Re: Preventing SSH timeouts . Some clarification needed

Glynn Clements <glynn@xxxxxxxxxxxxxxxxxx> · Tue, 8 Jun 2010 17:19:18 +0100

query wrote:

> > I can't see how this can be caused by load. If you haven't yet enabled
> > ClientAliveInterval, then the connection isn't being closed by sshd
> > but by the kernel, due to TCP keep-alives not being acknowledged.
> 
> okay...that may be the cause . The client host was also busy because
> of which TCP keep-alive were not acknowledged.

Load won't have any effect upon TCP keep-alives, as it's the kernel
which acknowledges keep-alive packets, not the user process.

Keep-alive allows you to detect that a host is unreachable (e.g. 
network failure, system crash, power failure, etc). It doesn't tell
you anything about an individual process.

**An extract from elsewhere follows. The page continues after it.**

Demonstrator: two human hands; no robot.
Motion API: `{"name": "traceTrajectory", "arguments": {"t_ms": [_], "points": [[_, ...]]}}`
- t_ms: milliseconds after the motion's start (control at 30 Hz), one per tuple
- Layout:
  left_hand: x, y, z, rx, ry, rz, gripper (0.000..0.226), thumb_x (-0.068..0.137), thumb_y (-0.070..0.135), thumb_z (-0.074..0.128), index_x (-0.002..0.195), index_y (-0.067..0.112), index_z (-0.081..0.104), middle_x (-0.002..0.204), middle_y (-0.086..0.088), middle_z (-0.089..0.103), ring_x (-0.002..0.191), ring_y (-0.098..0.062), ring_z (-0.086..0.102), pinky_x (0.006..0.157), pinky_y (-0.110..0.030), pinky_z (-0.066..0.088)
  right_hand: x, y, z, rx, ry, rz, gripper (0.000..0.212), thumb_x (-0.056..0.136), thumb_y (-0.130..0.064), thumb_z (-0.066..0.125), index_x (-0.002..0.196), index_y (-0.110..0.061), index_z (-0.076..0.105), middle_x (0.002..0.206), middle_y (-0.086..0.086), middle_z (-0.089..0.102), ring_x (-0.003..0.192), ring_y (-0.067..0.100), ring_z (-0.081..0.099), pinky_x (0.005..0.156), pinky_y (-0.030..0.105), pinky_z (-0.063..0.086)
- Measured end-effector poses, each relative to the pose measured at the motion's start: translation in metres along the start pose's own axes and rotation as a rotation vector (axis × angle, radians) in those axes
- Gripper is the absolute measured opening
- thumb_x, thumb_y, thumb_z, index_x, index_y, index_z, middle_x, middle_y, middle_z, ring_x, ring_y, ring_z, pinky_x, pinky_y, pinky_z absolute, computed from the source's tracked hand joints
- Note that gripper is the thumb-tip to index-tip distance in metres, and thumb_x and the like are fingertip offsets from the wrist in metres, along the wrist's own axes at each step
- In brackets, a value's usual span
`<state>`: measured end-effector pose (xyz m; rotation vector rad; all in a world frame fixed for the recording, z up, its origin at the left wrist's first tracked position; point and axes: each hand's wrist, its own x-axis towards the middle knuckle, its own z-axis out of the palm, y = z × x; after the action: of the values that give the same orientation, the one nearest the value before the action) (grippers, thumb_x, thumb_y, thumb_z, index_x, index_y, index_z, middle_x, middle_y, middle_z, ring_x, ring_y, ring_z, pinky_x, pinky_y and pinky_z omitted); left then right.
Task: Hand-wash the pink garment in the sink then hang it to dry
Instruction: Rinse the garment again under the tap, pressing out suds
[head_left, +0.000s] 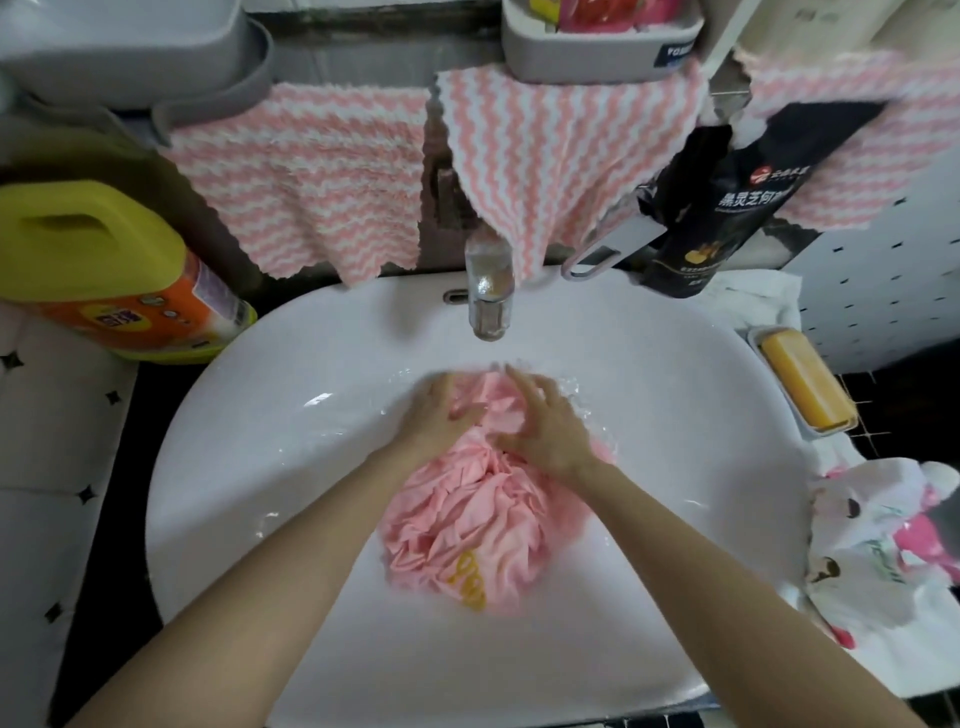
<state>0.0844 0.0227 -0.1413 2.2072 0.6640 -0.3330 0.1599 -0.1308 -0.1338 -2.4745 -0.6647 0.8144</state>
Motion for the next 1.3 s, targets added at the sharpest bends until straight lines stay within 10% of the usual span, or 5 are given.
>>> {"name": "traceTrajectory", "arguments": {"t_ms": [333, 633, 800, 1033, 1300], "points": [[-0.066, 0.013, -0.031, -0.568, 0.061, -0.152, 0.029, 0.090, 0.043, 0.056, 0.073, 0.021, 0.062, 0.066, 0.011, 0.060, 0.071, -0.012, 0.054, 0.061, -0.016, 0.040, -0.067, 0.008, -0.070, 0.745, -0.349, -0.066, 0.015, 0.073, -0.007, 0.062, 0.087, -0.010, 0.067, 0.087, -0.009, 0.065, 0.085, 0.003, 0.059, 0.076, 0.016, 0.042], [-0.088, -0.035, 0.060, 0.401, 0.164, 0.184, 0.104, 0.063, 0.089, 0.036, 0.148, 0.036, 0.009, 0.157, -0.006, 0.014, 0.137, -0.025, 0.017, 0.105, -0.056, 0.029, -0.076, 0.016, 0.028, -0.227, 0.023, -0.209, 0.075, 0.072, -0.089, 0.011, 0.142, -0.062, 0.003, 0.158, -0.012, -0.020, 0.146, 0.031, -0.001, 0.112, 0.059, 0.011], [-0.070, -0.032, 0.067, 0.413, 0.320, 0.215, 0.072, 0.070, 0.056, 0.051, 0.133, 0.022, 0.043, 0.132, -0.006, 0.052, 0.114, -0.027, 0.045, 0.095, -0.045, 0.037, -0.049, 0.020, 0.058, -0.316, 0.196, -0.233, 0.059, 0.086, -0.066, 0.030, 0.137, -0.037, 0.035, 0.128, 0.012, 0.055, 0.100, 0.039, 0.057, 0.080, 0.050, 0.050], [-0.031, -0.032, 0.061, 0.581, 0.310, 0.251, 0.048, 0.069, 0.039, 0.044, 0.105, 0.010, 0.057, 0.093, -0.012, 0.066, 0.083, -0.030, 0.065, 0.070, -0.036, 0.049, -0.003, 0.016, 0.063, -0.295, 0.445, -0.281, 0.033, 0.075, -0.050, 0.039, 0.087, -0.024, 0.055, 0.060, 0.002, 0.063, 0.045, 0.022, 0.059, 0.043, 0.020, 0.039], [-0.015, 0.007, -0.027, 0.089, -0.106, 0.204, 0.068, 0.068, 0.073, 0.060, 0.109, 0.019, 0.055, 0.099, 0.009, 0.063, 0.092, -0.013, 0.059, 0.078, -0.029, 0.046, -0.003, -0.011, -0.020, 0.466, -0.013, 0.118, 0.039, 0.088, -0.056, 0.055, 0.076, -0.022, 0.070, 0.071, 0.000, 0.067, 0.071, 0.018, 0.061, 0.078, 0.043, 0.052]]}}
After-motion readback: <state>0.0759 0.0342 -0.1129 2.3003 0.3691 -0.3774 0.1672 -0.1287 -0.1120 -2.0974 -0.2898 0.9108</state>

> > As Michal suggests, the most likely reason for this is a NAT timeout.
> > If you're using NAT, you probably want to set the keep-alive time
> > (/proc/sys/net/ipv4/tcp_keepalive_time) to a value less than the NAT
> > timeout. Even then, that will only work for programs which enable
> > keep-alive (ssh and sshd both do by default; this is controlled by the
> > TCPKeepAlive option).
> 
> How to determine the value of NAT timeout . Is it at the host level or
> the device where NATing is implemented .

The device which performs NAT.

> I was able to find the keepalive timeout value at the host .
> 
> ====
> $ sudo sysctl -a | grep -i keepalive
> net.ipv4.tcp_keepalive_time = 7200
> net.ipv4.tcp_keepalive_probes = 9
> net.ipv4.tcp_keepalive_intvl = 75
> =====
> 
> Most likely I am not behind NAT , I will confirm it tomorrow . If that
> is the case , then which should I consider to increase the timeout
> value.
> The kernel timeout value or implement either TCPKeepAlive option or
> the ClientAliveInterval interval . TCPKeepAlive option is somehow
> disabled in the sshd config file .  Please clarify regarding this.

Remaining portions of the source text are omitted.